[PROMPT]: Whatever lines the data contains, output all of them unchanged.

* * * *

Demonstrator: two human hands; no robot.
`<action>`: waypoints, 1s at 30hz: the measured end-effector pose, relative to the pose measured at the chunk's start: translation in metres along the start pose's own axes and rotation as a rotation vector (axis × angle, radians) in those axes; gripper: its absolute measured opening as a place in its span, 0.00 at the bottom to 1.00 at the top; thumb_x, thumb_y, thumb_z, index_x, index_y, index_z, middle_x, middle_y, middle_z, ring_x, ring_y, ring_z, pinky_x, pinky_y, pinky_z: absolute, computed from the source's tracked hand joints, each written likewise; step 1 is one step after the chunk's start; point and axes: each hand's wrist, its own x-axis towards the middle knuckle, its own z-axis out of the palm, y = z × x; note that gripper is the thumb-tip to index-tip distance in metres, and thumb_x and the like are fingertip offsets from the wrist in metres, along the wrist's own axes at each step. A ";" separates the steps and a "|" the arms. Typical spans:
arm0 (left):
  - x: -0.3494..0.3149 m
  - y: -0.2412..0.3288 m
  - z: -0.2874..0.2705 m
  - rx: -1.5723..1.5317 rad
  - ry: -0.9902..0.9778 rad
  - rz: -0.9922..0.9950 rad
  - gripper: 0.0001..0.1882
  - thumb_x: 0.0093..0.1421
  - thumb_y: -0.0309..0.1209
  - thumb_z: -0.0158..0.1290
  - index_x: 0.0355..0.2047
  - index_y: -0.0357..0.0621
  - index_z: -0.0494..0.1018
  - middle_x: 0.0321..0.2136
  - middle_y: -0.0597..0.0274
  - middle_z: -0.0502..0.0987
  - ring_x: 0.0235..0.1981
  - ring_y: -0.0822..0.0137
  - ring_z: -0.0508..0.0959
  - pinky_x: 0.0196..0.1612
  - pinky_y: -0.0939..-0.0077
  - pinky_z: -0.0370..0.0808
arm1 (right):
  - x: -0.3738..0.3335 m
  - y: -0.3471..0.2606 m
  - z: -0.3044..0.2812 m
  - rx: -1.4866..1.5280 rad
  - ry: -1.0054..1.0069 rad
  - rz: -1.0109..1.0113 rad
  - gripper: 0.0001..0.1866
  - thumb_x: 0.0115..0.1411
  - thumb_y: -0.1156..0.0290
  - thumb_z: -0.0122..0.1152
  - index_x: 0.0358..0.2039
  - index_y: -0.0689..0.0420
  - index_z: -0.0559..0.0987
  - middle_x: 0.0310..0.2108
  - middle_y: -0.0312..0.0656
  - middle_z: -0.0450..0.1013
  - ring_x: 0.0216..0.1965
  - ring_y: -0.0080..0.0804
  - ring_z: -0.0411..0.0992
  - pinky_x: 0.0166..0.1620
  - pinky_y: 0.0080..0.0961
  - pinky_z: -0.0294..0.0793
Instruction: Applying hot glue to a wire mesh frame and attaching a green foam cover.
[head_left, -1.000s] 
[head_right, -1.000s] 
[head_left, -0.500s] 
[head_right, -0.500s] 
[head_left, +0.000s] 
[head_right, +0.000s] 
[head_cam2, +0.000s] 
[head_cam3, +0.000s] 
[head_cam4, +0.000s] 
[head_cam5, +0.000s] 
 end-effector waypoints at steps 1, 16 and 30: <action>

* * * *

[RESULT FOR THIS TASK]:
Demonstrator: two human hands; no robot.
`<action>`: waypoints, 1s at 30hz: the measured end-effector pose, relative to the pose measured at the chunk's start: translation in metres along the start pose's own axes and rotation as a rotation vector (axis × angle, radians) in those axes; gripper: its absolute measured opening as a place in its span, 0.00 at the bottom to 1.00 at the top; thumb_x, thumb_y, thumb_z, index_x, index_y, index_z, middle_x, middle_y, middle_z, ring_x, ring_y, ring_z, pinky_x, pinky_y, pinky_z: absolute, computed from the source's tracked hand joints, each written likewise; step 1 is one step after the chunk's start; point and axes: each hand's wrist, its own x-axis towards the middle knuckle, its own z-axis out of the palm, y = z × x; note that gripper is the thumb-tip to index-tip distance in metres, and thumb_x and the like are fingertip offsets from the wrist in metres, along the wrist's own axes at each step. A ";" separates the steps and a "|" the arms. Typical spans:
arm0 (left):
  - x: -0.3494..0.3149 m
  - y: -0.2412..0.3288 m
  - z: -0.2874..0.2705 m
  - rx: -1.5723..1.5317 rad
  - ry: -0.9902..0.9778 rad
  - rz: -0.9922..0.9950 rad
  - gripper: 0.0001..0.1882
  - thumb_x: 0.0093..0.1421
  - thumb_y: -0.0309..0.1209
  - thumb_z: -0.0158..0.1290
  - index_x: 0.0355..0.2047
  - index_y: -0.0357..0.0621
  - index_z: -0.0494..0.1018
  - middle_x: 0.0321..0.2136
  - middle_y: -0.0597..0.0274
  - middle_z: -0.0502..0.0987
  - ring_x: 0.0235..0.1981
  - ring_y: -0.0822..0.0137
  - ring_z: -0.0508..0.0959
  - pinky_x: 0.0196..0.1612
  - pinky_y: -0.0939..-0.0077
  - pinky_z: -0.0370..0.0808
arm1 (right):
  - x: -0.3738..0.3335 m
  - y: -0.3471..0.2606 m
  - z: -0.3044..0.2812 m
  - rx: -1.4866..1.5280 rad
  - ry: -1.0054..1.0069 rad
  - rz: -1.0109..1.0113 rad
  - gripper: 0.0001..0.1866
  - thumb_x: 0.0115..0.1411
  - thumb_y: -0.1156..0.0290
  - thumb_z: -0.0122..0.1152
  - index_x: 0.0358..0.2039
  - index_y: -0.0689..0.0420
  - index_z: -0.0559..0.0987
  - middle_x: 0.0310..0.2108
  - middle_y: -0.0312..0.0656
  - middle_z: -0.0450..0.1013
  - ring_x: 0.0216..0.1965
  - ring_y: -0.0080..0.0804
  - ring_z: -0.0411..0.0992
  - pinky_x: 0.0166..0.1620
  - pinky_y: 0.0080..0.0961
  - pinky_z: -0.0294..0.0793
Instruction: Applying hot glue to a wire mesh frame and attaching a green foam cover.
[head_left, -1.000s] 
[head_right, -1.000s] 
[head_left, -0.500s] 
[head_right, -0.500s] 
[head_left, +0.000s] 
[head_right, +0.000s] 
[head_cam2, +0.000s] 
[head_cam3, +0.000s] 
[head_cam4, +0.000s] 
[head_cam5, +0.000s] 
 end-effector waypoints at steps 1, 16 and 30: <action>

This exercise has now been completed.